Agree on a fixed rhythm for sending out performance reviews and throw in metrics responding to the terms agreed on. Consider the following metrics to represent your performance in regard to the crucial elements of your SLA. Put them down in your review per day, time, channel, and urgency label next to their SLA element counterpart (in brackets):
- Average first response time (maximum response time when not available in real-time per label)
- Average response time (maximum response time)
- Average problem resolution time (maximum problem resolution time)
- Average time until issue is touched (maximum time until issue is first touched)
- Average delivery time after order was placed (maximum delivery time after order placement)
- Singular breaches
- Average breaches of SLA per 100 requests ( cf. “Things Gone Wrong” metric )
General security measures
In an IT company’s SLA, security measures translate to detailed descriptions of its setup. These elements will largely be waved through by the customer if you explain why and how they suit your processes. If they aren’t, that’s because the customer has spotted some vulnerability, which you too would want to close.

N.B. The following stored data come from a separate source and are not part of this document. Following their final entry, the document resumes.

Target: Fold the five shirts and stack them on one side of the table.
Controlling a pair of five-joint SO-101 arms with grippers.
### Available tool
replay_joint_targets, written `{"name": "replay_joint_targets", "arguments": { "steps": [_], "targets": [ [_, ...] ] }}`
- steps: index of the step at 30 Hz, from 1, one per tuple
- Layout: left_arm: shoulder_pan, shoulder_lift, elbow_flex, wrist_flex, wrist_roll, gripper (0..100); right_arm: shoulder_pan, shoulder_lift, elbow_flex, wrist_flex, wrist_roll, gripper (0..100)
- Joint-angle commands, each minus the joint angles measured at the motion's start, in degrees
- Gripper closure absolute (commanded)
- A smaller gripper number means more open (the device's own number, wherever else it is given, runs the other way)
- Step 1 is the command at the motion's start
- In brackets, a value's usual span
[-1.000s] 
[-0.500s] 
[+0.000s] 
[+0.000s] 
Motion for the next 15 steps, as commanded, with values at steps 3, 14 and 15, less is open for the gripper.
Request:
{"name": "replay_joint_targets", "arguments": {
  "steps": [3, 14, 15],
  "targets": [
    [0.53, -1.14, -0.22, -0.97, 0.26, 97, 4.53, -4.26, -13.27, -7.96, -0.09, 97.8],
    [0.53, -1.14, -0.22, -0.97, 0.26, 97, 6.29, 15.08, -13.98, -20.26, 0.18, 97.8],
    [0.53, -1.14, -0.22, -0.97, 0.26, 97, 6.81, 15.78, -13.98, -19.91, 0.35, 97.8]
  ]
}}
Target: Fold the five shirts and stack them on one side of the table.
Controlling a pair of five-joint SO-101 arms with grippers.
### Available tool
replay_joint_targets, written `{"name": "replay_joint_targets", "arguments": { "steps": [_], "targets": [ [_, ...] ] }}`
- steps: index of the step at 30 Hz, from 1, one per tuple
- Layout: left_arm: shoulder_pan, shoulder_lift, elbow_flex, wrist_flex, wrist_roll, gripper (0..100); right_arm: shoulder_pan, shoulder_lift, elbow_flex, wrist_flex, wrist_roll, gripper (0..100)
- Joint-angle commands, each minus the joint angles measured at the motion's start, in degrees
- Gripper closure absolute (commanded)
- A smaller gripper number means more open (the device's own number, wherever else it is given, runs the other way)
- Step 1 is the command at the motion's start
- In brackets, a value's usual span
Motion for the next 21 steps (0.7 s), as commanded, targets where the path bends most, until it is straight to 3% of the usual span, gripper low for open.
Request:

Ready.gov emphasizes these elements of an IT setup, that I’d suggest to answer in an SLA:
- Computer room environment (secure computer room with climate control, conditioned and backup power supply, etc.)
- Hardware (networks, servers, desktop and laptop computers, wireless devices and peripherals)
- Connectivity to a service provider (fiber, cable, wireless, etc.)
- Software applications (electronic data interchange, electronic mail, enterprise resource management, office productivity, etc.)
- Data and restoration
In an SLA, penalties work like an insurance for the case of breaches. Obviously, not every breach’s result can be estimated down to pennies. Service downtimes can damage a company’s reputation and cause diffuse long-term losses. Still, it’s important to go through various what-if scenarios and tag them with a price.
In penalty negotiations customers might try to push the numbers to increase the incentive for you. You should try to not bow to anything that exceeds the level of appropriate compensation.